(DIRECTIONS): Check the entries below and say how many lines include the word "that". No other text is wanted.

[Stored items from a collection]
====

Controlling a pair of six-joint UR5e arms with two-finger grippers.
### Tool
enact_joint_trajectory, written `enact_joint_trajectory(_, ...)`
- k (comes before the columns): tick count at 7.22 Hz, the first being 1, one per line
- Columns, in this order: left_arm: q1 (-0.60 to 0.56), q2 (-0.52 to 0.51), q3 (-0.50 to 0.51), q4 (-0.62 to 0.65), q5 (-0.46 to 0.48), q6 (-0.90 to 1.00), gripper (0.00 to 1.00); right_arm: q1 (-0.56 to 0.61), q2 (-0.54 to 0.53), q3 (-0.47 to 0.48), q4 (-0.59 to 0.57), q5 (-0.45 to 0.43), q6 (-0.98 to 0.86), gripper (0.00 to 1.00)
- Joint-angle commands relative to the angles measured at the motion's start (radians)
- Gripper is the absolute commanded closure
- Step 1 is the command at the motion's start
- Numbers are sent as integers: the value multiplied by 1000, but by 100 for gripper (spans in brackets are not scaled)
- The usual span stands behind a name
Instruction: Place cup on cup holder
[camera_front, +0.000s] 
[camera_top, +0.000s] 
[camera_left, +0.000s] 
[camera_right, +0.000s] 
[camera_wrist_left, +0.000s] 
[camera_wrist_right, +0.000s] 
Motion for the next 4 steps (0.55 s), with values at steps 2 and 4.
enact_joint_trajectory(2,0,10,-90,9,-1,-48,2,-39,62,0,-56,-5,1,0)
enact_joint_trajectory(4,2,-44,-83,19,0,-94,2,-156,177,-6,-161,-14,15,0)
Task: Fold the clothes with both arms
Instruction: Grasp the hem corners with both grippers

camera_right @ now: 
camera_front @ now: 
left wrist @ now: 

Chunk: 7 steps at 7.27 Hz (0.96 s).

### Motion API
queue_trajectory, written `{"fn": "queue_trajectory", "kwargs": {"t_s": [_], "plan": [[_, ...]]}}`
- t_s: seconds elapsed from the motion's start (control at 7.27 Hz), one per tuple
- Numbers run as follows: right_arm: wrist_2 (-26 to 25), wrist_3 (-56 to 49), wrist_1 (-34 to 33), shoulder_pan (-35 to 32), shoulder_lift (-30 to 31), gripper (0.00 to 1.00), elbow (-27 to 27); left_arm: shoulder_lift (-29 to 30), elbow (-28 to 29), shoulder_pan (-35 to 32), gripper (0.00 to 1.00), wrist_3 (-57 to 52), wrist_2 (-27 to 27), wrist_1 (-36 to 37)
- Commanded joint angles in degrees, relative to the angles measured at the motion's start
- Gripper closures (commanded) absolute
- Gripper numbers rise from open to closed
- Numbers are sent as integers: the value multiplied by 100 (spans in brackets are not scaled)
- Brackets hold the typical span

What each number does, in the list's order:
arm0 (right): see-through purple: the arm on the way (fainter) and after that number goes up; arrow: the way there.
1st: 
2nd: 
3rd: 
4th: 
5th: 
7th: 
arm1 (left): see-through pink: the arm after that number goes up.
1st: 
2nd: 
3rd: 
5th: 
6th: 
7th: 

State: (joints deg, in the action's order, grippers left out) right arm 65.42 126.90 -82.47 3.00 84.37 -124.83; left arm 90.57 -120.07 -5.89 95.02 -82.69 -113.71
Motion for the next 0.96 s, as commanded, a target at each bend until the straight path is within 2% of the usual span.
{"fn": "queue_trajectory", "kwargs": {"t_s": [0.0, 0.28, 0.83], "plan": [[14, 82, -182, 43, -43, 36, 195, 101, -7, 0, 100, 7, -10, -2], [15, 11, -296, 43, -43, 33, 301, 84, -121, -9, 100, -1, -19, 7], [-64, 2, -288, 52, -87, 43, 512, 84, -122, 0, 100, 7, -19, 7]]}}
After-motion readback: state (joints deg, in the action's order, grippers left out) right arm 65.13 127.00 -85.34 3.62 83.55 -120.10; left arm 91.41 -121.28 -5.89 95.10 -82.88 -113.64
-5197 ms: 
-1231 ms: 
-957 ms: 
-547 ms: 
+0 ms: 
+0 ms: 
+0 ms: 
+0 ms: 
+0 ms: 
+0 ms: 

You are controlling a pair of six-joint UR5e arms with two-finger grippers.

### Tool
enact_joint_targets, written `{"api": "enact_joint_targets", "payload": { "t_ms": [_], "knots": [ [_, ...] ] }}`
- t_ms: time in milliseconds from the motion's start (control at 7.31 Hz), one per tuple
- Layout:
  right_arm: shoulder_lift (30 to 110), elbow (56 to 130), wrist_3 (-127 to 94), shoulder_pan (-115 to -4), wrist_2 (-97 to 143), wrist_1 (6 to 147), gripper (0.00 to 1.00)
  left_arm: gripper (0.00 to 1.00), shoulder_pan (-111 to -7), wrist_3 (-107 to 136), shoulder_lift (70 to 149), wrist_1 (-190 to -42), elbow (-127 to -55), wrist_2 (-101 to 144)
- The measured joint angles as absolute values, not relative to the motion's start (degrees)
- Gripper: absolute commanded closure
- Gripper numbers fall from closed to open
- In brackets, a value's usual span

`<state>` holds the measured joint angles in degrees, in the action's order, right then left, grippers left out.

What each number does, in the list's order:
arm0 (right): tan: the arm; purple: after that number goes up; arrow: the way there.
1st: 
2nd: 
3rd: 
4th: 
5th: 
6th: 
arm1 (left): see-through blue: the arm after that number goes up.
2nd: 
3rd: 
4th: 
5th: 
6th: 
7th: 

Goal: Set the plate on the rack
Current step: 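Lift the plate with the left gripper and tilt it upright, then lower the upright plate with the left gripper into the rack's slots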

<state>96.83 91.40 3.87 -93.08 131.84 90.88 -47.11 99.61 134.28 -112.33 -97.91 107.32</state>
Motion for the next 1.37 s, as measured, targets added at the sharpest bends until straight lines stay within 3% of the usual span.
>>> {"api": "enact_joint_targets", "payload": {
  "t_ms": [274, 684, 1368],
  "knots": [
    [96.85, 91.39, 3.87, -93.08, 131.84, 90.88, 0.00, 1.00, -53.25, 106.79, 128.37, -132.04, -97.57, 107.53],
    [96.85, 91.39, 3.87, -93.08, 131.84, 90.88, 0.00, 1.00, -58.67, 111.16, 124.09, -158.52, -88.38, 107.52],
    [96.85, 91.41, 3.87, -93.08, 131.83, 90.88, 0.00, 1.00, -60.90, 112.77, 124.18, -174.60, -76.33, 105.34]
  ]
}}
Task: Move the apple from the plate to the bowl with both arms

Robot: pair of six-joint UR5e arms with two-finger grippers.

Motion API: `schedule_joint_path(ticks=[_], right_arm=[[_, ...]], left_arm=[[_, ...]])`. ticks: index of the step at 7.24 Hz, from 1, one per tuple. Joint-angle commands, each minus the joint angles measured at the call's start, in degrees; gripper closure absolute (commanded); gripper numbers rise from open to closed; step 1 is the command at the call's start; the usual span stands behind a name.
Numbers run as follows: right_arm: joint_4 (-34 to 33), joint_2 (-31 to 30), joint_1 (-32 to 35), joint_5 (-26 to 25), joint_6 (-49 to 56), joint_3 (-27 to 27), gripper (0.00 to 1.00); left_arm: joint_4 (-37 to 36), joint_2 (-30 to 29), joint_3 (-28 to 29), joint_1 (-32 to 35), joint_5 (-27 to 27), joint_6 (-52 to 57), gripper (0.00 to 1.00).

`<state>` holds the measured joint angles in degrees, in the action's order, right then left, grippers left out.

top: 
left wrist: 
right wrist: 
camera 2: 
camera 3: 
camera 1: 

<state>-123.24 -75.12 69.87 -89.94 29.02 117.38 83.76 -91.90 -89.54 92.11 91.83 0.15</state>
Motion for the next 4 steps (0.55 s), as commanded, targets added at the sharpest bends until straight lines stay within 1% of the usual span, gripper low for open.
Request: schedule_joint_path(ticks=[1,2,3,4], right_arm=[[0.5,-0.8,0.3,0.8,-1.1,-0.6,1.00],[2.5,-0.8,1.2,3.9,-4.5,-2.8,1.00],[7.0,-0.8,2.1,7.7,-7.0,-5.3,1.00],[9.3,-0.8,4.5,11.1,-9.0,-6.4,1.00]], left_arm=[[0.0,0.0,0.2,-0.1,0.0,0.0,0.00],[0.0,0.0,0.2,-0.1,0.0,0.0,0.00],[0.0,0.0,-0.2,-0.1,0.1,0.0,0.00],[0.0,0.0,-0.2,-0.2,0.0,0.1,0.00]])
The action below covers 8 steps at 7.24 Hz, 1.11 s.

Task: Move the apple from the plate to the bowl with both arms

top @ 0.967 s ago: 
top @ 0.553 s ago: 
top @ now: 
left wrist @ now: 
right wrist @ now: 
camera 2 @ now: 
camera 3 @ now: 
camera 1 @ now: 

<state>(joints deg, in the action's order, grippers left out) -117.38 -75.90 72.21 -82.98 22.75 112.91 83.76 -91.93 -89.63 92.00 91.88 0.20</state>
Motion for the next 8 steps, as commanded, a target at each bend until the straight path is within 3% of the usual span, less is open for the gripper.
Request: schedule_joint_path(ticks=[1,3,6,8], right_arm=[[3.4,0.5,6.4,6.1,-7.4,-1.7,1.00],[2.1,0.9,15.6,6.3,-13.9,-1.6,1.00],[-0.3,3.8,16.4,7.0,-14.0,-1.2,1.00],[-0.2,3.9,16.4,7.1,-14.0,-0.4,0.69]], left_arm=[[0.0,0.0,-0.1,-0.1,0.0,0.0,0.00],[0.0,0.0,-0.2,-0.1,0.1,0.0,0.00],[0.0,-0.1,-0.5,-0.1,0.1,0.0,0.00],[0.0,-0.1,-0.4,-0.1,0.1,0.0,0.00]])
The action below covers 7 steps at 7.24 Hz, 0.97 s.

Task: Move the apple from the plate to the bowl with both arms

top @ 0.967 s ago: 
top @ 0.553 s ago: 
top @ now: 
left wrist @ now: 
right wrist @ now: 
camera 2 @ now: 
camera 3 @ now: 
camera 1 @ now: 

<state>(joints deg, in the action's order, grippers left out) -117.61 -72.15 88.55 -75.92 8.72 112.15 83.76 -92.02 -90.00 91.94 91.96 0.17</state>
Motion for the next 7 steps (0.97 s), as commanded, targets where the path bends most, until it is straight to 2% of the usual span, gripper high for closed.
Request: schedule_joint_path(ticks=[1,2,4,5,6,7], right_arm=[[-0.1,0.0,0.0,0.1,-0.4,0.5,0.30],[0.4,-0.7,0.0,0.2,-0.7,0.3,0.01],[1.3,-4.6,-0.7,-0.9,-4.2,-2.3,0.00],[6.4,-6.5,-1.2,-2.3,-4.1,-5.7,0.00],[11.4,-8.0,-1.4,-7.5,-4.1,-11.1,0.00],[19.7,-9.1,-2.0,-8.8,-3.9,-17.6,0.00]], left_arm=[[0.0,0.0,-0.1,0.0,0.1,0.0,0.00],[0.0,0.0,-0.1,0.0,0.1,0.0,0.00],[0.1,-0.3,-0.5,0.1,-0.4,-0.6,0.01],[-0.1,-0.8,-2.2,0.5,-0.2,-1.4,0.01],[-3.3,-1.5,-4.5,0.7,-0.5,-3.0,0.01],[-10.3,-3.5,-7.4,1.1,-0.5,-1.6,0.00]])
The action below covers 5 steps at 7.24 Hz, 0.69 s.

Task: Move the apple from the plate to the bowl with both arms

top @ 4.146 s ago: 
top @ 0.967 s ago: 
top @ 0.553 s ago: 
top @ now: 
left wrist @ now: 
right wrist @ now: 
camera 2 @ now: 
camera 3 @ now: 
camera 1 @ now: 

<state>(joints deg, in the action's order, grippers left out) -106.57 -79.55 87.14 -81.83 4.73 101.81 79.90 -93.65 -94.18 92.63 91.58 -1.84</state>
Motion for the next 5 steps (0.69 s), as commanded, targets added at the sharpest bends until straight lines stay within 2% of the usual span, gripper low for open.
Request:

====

(PROBLEM SOLUTION): 4